* _TASK TO COMPLETE_
Only the lines from the start of the data through the one containing "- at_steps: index" belong in your answer; return them exactly.

***

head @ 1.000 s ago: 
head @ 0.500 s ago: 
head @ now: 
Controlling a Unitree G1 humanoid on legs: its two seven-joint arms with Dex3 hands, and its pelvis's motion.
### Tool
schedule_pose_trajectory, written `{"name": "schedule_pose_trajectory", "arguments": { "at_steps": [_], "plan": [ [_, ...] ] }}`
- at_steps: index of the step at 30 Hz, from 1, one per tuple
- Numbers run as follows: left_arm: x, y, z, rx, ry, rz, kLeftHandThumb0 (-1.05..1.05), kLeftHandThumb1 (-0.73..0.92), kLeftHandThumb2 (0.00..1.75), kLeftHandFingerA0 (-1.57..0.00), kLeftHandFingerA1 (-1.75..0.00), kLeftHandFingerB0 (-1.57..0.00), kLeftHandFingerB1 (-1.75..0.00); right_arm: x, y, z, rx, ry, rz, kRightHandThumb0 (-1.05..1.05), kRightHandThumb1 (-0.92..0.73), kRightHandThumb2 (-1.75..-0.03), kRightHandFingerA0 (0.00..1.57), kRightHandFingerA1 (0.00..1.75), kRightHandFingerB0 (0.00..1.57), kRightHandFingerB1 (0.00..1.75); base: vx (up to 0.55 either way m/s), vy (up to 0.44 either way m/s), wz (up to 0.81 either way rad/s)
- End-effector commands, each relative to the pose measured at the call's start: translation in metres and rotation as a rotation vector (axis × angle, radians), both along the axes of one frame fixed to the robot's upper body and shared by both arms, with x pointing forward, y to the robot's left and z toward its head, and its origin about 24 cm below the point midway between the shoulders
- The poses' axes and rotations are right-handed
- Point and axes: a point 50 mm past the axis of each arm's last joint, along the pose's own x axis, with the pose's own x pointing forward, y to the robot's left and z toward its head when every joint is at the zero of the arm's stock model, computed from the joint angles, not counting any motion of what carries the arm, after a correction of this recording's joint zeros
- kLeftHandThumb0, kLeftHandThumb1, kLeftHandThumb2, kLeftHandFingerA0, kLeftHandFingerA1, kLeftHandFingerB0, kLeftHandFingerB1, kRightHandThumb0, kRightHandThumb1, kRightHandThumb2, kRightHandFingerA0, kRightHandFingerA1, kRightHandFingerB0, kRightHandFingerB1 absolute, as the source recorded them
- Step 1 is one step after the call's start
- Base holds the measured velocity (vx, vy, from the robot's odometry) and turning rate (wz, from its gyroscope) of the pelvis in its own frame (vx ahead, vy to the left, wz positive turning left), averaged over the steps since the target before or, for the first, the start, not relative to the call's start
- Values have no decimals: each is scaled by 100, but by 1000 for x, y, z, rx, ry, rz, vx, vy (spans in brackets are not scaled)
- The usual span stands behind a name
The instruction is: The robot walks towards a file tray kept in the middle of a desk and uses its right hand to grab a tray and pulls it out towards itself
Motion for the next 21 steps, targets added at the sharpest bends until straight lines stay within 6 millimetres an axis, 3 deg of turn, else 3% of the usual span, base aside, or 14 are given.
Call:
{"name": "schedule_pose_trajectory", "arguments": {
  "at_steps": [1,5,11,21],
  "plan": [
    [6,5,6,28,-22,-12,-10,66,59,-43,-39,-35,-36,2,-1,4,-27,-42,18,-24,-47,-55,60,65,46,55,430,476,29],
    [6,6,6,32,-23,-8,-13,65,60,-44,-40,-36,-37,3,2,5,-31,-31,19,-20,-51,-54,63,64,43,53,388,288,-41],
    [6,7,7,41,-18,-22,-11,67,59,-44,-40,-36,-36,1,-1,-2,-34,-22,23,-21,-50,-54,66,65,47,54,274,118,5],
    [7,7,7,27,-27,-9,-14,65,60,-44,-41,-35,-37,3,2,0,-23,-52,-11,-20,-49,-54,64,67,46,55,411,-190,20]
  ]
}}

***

* _RESULT FOR THIS TASK_
head @ 1.000 s ago: 
head @ 0.500 s ago: 
head @ now: 
Controlling a Unitree G1 humanoid on legs: its two seven-joint arms with Dex3 hands, and its pelvis's motion.
### Tool
schedule_pose_trajectory, written `{"name": "schedule_pose_trajectory", "arguments": { "at_steps": [_], "plan": [ [_, ...] ] }}`
- at_steps: index of the step at 30 Hz, from 1, one per tuple

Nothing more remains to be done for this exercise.